* What you are asked to do: Retype the data exactly, from its first line to the line containing "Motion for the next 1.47", including both, and skip any picture.

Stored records
━━━━━━━━━━━━━━━━━━━━

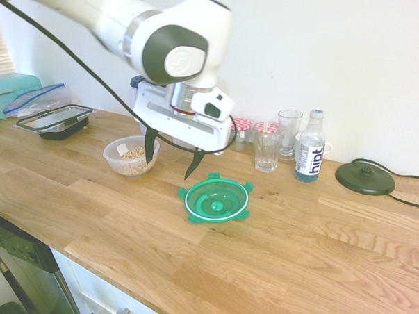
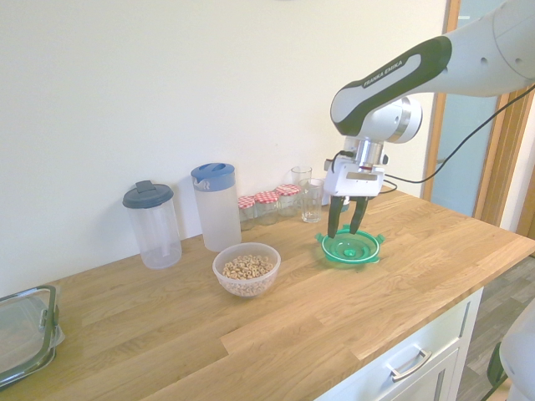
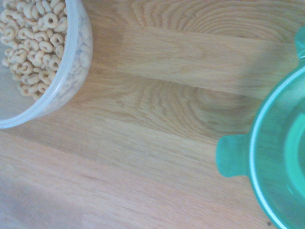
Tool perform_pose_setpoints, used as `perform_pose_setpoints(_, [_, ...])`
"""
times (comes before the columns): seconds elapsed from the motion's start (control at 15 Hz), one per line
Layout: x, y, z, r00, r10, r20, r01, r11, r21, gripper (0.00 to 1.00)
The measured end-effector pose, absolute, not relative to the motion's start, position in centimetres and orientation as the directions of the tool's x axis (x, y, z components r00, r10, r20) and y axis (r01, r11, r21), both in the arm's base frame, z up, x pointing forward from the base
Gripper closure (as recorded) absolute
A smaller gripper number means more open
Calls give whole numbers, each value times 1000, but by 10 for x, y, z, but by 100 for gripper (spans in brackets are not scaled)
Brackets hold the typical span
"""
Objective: Cover the lid of food container
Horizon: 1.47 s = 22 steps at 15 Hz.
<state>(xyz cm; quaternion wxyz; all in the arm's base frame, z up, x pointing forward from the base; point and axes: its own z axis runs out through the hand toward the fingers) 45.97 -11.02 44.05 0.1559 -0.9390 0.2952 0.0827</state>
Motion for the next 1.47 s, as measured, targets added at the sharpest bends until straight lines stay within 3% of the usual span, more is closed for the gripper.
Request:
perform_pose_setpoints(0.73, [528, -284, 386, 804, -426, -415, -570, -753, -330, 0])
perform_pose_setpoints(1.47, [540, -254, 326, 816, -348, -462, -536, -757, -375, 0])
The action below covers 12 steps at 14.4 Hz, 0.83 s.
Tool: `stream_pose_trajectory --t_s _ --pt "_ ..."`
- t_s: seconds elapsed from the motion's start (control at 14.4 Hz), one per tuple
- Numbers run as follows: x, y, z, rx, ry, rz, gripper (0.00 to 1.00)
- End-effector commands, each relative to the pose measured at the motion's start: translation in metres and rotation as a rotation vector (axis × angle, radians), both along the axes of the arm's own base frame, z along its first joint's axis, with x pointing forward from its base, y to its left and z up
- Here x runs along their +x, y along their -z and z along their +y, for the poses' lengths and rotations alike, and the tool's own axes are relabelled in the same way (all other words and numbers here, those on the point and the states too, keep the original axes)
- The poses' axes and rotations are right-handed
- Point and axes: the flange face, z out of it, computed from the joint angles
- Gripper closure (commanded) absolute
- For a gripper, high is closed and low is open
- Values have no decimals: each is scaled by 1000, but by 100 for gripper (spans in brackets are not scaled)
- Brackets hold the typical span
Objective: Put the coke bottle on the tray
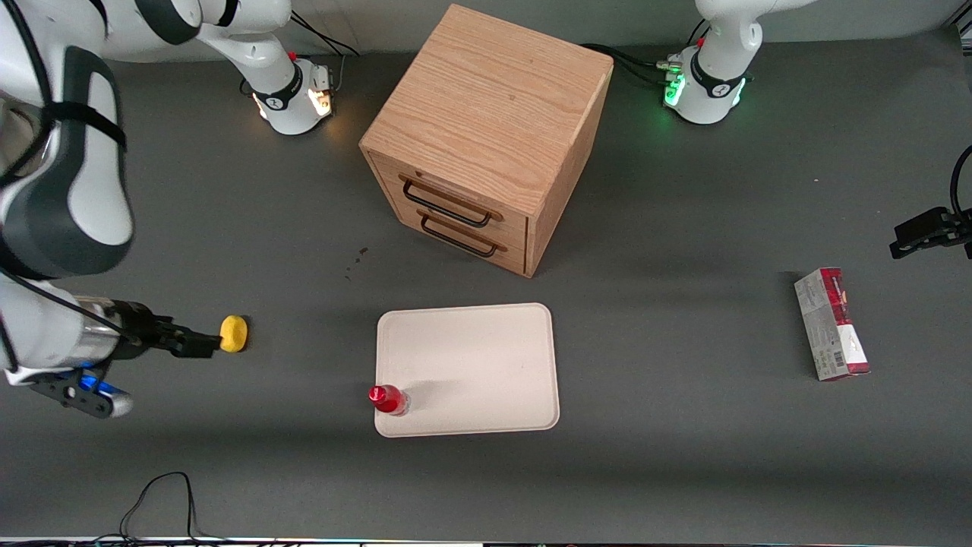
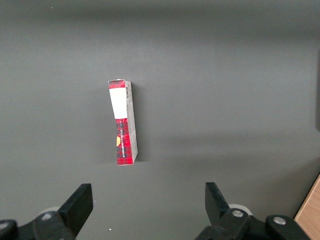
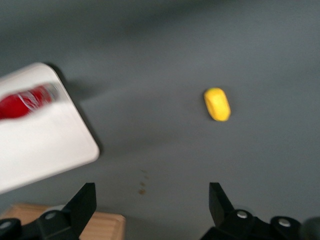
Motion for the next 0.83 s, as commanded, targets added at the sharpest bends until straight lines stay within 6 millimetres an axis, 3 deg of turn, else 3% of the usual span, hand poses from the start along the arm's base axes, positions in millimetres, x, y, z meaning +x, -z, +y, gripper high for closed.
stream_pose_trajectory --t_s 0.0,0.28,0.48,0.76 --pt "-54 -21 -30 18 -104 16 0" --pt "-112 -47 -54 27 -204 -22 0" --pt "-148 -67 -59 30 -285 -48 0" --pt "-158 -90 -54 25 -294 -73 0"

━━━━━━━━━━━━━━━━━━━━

* Problem solution:
Tool perform_pose_setpoints, used as `perform_pose_setpoints(_, [_, ...])`
"""
times (comes before the columns): seconds elapsed from the motion's start (control at 15 Hz), one per line
Layout: x, y, z, r00, r10, r20, r01, r11, r21, gripper (0.00 to 1.00)
The measured end-effector pose, absolute, not relative to the motion's start, position in centimetres and orientation as the directions of the tool's x axis (x, y, z components r00, r10, r20) and y axis (r01, r11, r21), both in the arm's base frame, z up, x pointing forward from the base
Gripper closure (as recorded) absolute
A smaller gripper number means more open
Calls give whole numbers, each value times 1000, but by 10 for x, y, z, but by 100 for gripper (spans in brackets are not scaled)
Brackets hold the typical span
"""
Objective: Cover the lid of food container
Horizon: 1.47 s = 22 steps at 15 Hz.
<state>(xyz cm; quaternion wxyz; all in the arm's base frame, z up, x pointing forward from the base; point and axes: its own z axis runs out through the hand toward the fingers) 45.97 -11.02 44.05 0.1559 -0.9390 0.2952 0.0827</state>
Motion for the next 1.47 s, as measured, targets added at the sharpest bends until straight lines stay within 3% of the usual span, more is closed for the gripper.

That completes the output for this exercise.